The origin of the phrase has been much debated. Its usage may be dated to the baskets used to catch guillotined heads in the eighteenth century. Early visualizations of the phrase might possibly be associated with religious iconography such as the stained glass windows of Fairford Church in Gloucestershire and Hieronymus Bosch's painting The Haywain, circa 1515, which portrays a large cart of hay being drawn by "infernal beings that drag everyone to Hell".
In the 19th century, the phrase has been found associated with the California gold rush of the 1840s where men were lowered by hand in baskets down mining shafts to set explosives which could have deadly consequences.[2]
The phrase has been used in sermons since at least 1841, as can be seen in the publication, Short Patent Sermons: "[Those people] who would rather ride to hell in a hand-cart than walk to heaven supported by the staff of industry".[3] Also in 1841, a mention of the phrase can be found in The Star of Freedom: "..Sanctified hypocrites will tell you not, and that, do what you will, you are all to go to hell in a handbasket, thereby, in fact, making you mere passive creatures in this world passive to their will..."[4]

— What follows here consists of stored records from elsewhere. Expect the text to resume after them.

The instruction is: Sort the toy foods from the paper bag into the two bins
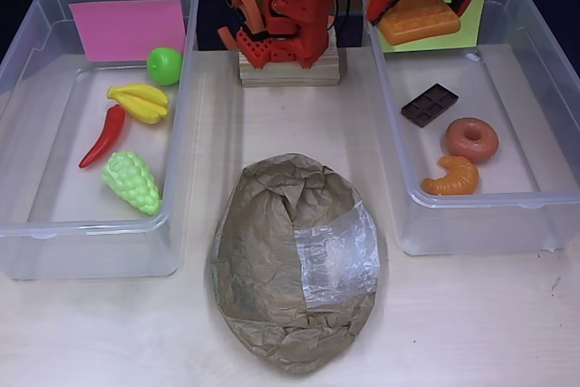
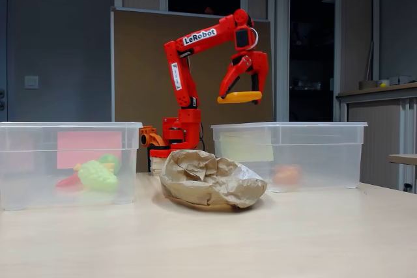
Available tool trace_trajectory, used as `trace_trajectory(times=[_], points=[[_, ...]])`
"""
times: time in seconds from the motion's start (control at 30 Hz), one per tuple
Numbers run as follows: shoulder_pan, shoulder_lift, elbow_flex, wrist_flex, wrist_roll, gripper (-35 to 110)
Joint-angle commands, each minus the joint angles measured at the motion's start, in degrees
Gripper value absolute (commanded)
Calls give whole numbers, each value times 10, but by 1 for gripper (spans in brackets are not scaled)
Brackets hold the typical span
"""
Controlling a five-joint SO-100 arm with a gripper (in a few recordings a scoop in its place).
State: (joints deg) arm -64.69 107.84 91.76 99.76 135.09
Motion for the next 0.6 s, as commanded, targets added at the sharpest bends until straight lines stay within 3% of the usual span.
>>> trace_trajectory(times=[0.0, 0.57], points=[[-85, -21, 2, -35, 145, 49], [-232, -251, -83, -141, 464, 48]])
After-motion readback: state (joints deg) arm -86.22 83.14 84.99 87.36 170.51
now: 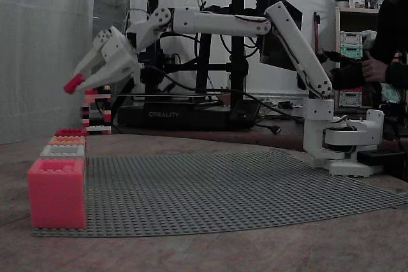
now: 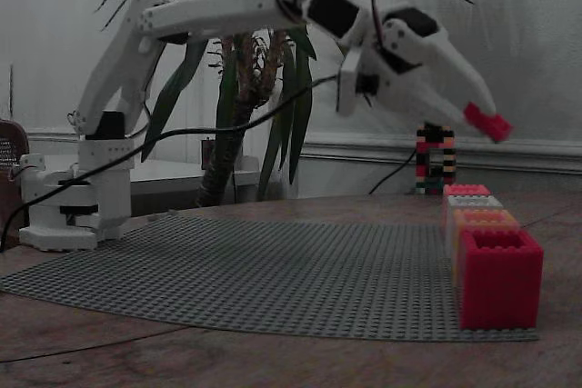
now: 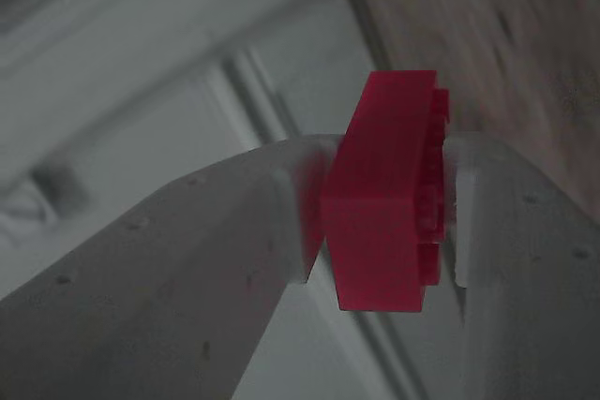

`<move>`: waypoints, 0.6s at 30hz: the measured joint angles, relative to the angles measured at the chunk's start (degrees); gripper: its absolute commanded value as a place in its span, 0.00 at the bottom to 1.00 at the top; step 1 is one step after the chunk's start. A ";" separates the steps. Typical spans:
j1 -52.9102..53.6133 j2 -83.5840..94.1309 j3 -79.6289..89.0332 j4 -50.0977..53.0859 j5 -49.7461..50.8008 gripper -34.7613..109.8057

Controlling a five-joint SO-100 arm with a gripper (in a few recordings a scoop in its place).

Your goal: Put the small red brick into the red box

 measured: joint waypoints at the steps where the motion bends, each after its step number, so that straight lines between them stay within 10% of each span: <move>1: 0.70 -0.26 0.00 -0.26 -0.44 0.24; 18: 3.60 -8.88 -0.09 -6.24 -5.62 0.25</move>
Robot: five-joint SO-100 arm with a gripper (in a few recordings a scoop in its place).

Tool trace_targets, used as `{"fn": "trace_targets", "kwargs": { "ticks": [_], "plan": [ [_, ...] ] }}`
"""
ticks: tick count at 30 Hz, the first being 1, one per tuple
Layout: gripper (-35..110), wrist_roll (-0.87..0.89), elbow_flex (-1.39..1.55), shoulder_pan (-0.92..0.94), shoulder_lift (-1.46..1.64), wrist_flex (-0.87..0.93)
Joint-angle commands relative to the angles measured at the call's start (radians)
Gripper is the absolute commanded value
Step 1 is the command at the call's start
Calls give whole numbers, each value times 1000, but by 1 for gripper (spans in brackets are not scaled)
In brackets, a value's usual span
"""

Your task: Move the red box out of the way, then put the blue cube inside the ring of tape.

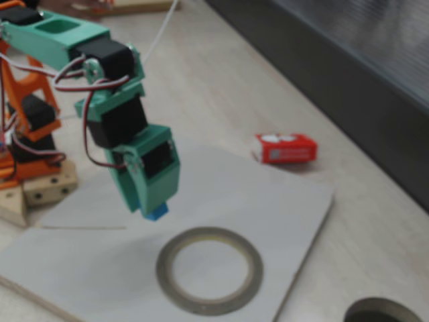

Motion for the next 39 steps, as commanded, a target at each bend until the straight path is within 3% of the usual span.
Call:
{"fn": "trace_targets", "kwargs": {
  "ticks": [1,19,24,39],
  "plan": [
    [0,25,9,8,34,5],
    [0,18,-2,9,23,5],
    [0,18,-18,6,-130,3],
    [0,18,-411,6,-390,9]
  ]
}}
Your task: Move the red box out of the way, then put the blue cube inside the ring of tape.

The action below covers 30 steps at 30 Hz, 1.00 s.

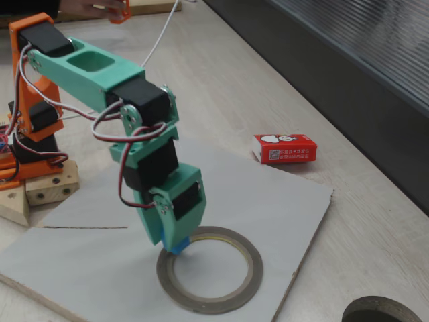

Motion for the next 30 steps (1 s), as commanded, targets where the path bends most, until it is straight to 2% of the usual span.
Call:
{"fn": "trace_targets", "kwargs": {
  "ticks": [1,8,16,30],
  "plan": [
    [0,18,-87,6,-6,18],
    [0,18,-238,-38,-132,193],
    [0,18,-508,-38,-288,287],
    [0,18,-581,-38,-347,290]
  ]
}}
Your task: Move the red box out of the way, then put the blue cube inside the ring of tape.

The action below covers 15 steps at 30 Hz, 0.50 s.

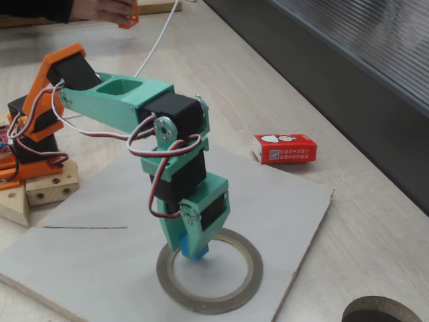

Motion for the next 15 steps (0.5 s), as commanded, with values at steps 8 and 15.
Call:
{"fn": "trace_targets", "kwargs": {
  "ticks": [8,15],
  "plan": [
    [0,20,-48,-5,-15,-2],
    [0,23,-138,-5,-15,9]
  ]
}}
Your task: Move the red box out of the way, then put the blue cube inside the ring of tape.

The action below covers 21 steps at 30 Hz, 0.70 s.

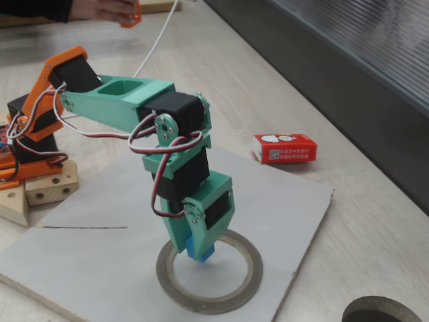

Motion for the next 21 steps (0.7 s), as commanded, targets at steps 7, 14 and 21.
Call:
{"fn": "trace_targets", "kwargs": {
  "ticks": [7,14,21],
  "plan": [
    [0,25,-40,-6,29,11],
    [0,25,-32,-6,29,11],
    [0,23,-31,-5,29,11]
  ]
}}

In 1862, the journal Weekly Pacquet of Advice from Rome: or, The History of Popery stated: "...that noise of a Popish Plot was nothing in the world but an intrigue of the Whigs to destroy the Kings best Friends, and the Devil fetch me to Hell in a Hand basket, if I might have my will, there should not be one Fanatical Dog left alive in the three Kingdoms."[5]
I. Winslow Ayer's 1865 polemic[6] alleges, "Judge Morris of the Circuit Court of Illinois at an August meeting of Order of the Sons of Liberty said: "Thousands of our best men were prisoners in Camp Douglas, and if once at liberty would 'send abolitionists to hell in a hand basket.[7]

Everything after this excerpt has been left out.